Immunogenicity of 13-Valent Pneumococcal Conjugate Vaccine Administered According to 4 Different Primary Immunization Schedules in Infants A Randomized Clinical Trial

2013 
RESULTS The primary outcome, GMCs at 1 month after the booster dose, was not significantly different between schedules for 70 of 78 comparisons.

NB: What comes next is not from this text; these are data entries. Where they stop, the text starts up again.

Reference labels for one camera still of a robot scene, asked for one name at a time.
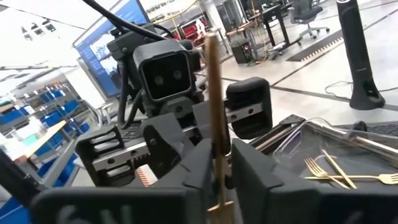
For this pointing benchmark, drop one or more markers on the clear plastic container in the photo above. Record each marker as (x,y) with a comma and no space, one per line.
(289,149)

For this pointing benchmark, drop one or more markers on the large blue display screen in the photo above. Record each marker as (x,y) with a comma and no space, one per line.
(93,53)

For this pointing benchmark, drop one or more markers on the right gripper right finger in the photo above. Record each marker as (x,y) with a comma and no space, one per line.
(252,177)

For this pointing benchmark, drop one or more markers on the black standing desk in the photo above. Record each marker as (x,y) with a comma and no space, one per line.
(276,18)

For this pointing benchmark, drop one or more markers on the black tower fan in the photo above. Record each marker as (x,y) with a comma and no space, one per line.
(357,62)

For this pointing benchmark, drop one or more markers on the grey office chair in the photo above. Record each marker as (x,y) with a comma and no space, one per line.
(306,12)

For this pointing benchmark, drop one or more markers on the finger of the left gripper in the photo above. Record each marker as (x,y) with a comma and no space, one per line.
(164,146)
(202,124)

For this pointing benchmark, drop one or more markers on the shelf with blue bins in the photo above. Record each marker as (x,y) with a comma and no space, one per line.
(53,118)

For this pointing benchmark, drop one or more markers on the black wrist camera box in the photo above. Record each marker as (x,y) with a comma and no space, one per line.
(164,74)

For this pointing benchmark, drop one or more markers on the red tool cabinet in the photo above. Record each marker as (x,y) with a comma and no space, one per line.
(189,31)

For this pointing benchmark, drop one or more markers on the dark floor strip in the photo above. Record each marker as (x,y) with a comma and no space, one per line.
(314,48)

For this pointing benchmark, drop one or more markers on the light wooden workbench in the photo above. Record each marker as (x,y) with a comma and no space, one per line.
(46,137)

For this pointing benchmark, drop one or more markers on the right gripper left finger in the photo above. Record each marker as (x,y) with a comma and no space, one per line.
(202,174)

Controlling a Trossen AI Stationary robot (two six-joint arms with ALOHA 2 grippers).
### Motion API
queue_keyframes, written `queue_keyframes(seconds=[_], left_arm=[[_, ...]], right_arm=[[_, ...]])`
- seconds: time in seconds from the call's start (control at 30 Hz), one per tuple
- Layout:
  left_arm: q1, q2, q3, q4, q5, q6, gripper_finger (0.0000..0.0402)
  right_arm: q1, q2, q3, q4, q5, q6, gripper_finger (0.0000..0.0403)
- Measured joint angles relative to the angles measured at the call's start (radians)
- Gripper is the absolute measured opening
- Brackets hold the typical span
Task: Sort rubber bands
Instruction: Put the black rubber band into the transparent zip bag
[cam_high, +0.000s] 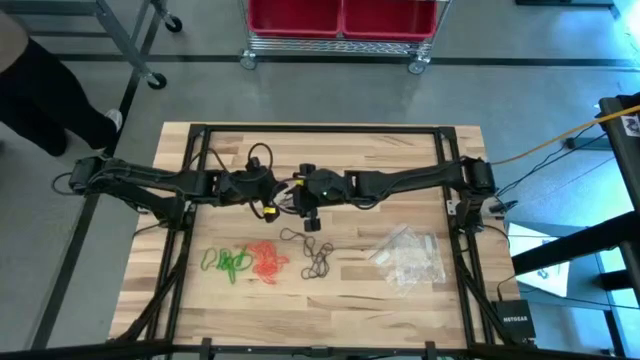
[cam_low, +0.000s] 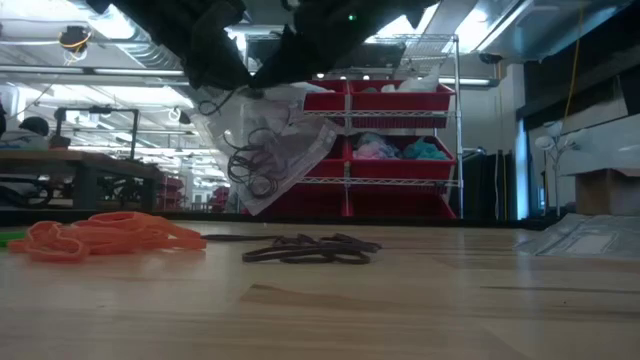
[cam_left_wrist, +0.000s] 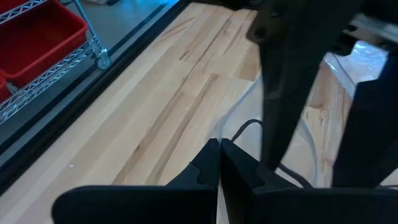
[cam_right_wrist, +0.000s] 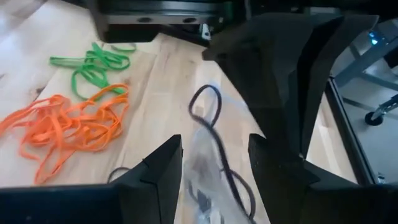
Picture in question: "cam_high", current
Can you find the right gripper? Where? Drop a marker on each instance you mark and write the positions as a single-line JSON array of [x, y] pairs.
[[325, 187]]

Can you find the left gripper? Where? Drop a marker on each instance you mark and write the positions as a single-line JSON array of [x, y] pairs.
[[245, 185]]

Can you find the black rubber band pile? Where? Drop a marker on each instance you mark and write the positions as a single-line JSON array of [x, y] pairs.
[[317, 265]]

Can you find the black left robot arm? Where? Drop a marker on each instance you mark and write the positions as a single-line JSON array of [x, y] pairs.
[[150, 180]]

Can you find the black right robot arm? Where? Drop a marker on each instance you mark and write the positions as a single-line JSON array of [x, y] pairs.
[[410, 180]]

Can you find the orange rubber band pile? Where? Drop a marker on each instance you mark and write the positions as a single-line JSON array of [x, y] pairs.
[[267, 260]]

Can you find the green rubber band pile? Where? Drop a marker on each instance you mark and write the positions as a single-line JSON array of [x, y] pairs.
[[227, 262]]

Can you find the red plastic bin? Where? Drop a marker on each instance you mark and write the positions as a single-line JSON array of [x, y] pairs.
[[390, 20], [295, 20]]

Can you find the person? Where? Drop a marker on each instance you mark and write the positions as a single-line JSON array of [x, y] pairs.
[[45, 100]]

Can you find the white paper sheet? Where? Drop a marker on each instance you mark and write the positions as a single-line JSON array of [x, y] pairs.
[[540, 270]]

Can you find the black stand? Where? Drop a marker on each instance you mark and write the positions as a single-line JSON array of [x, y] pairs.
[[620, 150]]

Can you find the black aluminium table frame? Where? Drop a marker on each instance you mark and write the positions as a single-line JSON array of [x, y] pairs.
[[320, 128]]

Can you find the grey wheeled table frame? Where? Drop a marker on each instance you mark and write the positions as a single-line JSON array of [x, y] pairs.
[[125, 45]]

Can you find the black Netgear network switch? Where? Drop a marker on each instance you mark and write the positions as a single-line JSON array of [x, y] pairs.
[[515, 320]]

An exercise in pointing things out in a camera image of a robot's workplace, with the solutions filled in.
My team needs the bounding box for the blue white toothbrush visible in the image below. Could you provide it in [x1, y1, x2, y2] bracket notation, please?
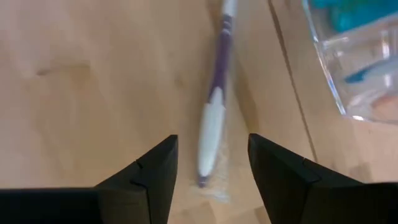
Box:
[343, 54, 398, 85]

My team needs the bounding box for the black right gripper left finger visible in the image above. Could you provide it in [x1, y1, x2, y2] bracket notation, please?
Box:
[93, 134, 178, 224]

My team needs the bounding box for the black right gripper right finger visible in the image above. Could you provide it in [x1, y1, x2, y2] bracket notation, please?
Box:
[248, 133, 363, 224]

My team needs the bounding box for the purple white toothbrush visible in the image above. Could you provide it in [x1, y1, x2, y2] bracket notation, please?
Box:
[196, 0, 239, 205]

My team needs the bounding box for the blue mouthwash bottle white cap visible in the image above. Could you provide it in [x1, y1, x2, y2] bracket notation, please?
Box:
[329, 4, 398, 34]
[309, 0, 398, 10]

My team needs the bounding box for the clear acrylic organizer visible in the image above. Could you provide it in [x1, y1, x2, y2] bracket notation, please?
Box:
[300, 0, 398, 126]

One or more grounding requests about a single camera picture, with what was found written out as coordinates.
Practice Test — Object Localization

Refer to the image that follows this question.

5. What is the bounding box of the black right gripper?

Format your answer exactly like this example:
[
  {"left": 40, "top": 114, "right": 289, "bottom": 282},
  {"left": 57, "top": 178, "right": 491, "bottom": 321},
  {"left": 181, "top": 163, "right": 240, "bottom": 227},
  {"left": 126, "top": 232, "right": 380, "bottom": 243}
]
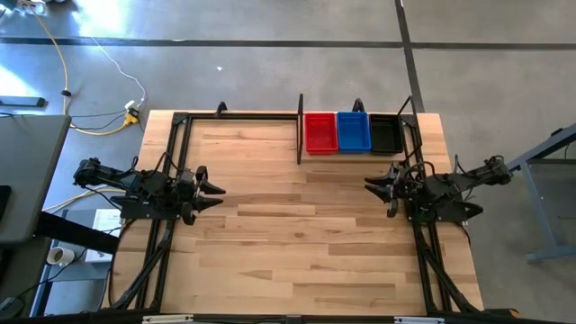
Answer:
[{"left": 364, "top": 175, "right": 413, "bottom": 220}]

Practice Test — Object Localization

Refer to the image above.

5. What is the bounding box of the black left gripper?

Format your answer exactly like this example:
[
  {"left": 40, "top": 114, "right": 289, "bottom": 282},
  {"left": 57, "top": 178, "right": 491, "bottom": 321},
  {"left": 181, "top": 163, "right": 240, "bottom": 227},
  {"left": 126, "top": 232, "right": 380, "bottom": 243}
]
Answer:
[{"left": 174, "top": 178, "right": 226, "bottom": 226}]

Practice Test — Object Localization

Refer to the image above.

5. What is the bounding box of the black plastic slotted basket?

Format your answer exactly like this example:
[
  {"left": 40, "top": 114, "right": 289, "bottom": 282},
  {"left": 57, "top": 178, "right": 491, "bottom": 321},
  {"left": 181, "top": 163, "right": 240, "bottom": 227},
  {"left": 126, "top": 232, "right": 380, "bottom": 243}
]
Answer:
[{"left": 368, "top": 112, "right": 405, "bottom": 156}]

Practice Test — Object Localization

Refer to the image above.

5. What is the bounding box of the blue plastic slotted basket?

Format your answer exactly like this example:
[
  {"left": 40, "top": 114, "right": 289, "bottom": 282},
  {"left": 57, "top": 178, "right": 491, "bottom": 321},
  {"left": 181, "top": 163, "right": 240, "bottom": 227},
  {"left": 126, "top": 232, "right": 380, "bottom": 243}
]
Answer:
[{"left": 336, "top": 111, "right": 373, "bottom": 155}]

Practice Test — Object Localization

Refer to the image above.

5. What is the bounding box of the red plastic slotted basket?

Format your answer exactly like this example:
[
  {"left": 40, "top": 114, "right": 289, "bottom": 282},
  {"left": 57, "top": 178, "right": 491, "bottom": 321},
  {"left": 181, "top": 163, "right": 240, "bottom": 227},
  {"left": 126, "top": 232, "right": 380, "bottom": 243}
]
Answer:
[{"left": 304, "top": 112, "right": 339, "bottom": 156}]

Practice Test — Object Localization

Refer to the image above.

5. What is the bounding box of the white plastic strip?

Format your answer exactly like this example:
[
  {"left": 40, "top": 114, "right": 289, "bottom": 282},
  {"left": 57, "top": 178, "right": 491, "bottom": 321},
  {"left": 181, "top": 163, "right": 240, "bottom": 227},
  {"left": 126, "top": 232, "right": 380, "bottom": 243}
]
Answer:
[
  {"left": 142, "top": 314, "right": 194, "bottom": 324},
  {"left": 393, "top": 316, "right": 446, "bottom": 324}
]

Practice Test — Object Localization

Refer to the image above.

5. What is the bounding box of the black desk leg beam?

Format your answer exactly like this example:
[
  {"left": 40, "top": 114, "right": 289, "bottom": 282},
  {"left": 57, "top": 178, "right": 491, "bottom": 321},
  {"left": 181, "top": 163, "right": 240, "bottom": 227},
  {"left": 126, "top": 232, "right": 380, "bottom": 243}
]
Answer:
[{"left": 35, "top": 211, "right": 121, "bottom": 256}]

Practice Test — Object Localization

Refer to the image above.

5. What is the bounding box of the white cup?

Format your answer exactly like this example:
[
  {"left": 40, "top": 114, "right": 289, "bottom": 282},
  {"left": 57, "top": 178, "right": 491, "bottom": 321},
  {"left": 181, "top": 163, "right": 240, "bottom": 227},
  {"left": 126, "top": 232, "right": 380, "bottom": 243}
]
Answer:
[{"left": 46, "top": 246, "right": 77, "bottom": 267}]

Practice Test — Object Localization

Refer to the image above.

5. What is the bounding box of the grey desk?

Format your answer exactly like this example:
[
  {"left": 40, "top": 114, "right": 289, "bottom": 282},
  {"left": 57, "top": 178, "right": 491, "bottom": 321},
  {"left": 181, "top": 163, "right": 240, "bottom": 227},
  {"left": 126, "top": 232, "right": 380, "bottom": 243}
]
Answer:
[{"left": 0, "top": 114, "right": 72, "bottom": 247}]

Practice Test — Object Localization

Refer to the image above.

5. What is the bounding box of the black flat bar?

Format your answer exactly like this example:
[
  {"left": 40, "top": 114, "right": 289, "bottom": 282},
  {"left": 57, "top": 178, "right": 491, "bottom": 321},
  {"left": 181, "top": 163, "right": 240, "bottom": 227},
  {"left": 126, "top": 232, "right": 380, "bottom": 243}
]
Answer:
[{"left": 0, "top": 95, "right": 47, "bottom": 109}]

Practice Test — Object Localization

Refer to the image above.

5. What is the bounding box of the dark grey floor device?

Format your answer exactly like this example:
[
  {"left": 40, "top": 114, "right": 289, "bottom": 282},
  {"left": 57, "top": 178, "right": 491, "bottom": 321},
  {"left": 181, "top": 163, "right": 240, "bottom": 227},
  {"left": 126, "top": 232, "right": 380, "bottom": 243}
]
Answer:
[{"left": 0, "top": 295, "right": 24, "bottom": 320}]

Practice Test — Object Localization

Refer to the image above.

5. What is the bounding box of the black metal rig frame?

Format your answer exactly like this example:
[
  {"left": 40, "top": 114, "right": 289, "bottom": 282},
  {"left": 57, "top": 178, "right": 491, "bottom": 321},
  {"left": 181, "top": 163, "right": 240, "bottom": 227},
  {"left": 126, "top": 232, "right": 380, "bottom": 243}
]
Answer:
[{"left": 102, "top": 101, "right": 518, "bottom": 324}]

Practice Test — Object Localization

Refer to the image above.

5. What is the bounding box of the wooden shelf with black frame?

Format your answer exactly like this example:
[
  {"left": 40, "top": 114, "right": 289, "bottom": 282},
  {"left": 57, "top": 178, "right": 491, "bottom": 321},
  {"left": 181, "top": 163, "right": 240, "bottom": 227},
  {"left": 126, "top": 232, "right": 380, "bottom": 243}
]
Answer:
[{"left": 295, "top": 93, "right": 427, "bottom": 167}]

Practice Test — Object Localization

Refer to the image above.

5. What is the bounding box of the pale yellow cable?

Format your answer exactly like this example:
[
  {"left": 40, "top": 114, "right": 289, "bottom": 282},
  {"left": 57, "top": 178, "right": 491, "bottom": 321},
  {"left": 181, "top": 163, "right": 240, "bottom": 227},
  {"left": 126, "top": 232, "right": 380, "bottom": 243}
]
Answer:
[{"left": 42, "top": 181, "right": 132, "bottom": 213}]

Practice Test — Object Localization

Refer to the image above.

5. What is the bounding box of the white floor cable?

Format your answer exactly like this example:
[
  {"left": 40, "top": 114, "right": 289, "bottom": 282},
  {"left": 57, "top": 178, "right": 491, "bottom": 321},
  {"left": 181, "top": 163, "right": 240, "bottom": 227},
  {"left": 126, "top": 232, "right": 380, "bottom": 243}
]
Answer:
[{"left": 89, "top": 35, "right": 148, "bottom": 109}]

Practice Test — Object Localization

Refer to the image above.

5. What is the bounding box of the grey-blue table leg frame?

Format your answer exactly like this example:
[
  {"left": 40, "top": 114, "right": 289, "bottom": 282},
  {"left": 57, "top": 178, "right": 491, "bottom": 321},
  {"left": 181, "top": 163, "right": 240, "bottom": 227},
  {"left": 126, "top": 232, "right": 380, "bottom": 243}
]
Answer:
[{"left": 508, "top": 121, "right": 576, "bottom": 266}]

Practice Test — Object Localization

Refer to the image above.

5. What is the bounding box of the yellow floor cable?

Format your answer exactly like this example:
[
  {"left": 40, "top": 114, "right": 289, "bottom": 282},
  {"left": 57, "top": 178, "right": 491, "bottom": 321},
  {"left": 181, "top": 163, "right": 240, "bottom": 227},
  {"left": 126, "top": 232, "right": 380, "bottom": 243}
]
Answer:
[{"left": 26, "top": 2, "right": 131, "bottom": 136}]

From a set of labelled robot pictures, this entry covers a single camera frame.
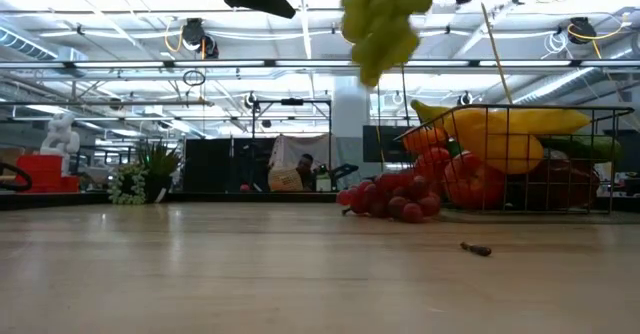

The 2-4-6 schedule was superior to the 2-3-4 schedule for serotypes 18C (10.2 μg/mL [95% CI, 8.2-12.7] vs 6.5 μg/mL [95% CI, 5.4-7.8]) and 23F (10.9 μg/mL [95% CI, 9.0-13.3] vs 7.3 μg/mL [95% CI, 5.8-9.2]) and superior to the 2-4 schedule for serotypes 6B (8.5 μg/mL [95% CI, 7.1-10.2] vs 5.1 μg/mL [95% CI 3.8-6.7]), 18C (6.6 μg/mL [95% CI, 5.7-7.7]), and 23F (7.2 μg/mL [95% CI, 5.9-8.8]). For serotype 1, the 3-5 schedule (11.7 μg/mL [95% CI, 9.6-14.3]) was superior to the other schedules. Geometric mean concentrations for all 13 serotypes ranged between 1.6 and 19.9 μg/mL. Secondary outcomes demonstrated differences 1 month after the primary series. The 2-4-6 schedule was superior compared with the 3-5, 2-3-4, and 2-4 schedules for 3, 9, and 11 serotypes, respectively. Differences between schedules persisted until the booster dose. CONCLUSIONS AND RELEVANCE The use of 4 different PCV13 immunization schedules in healthy term infants resulted in no statistically significant differences in antibody levels after the booster dose for almost all serotypes. The choice of PCV schedule will require a balance between the need for early protection and maintaining protection between the primary series and the booster.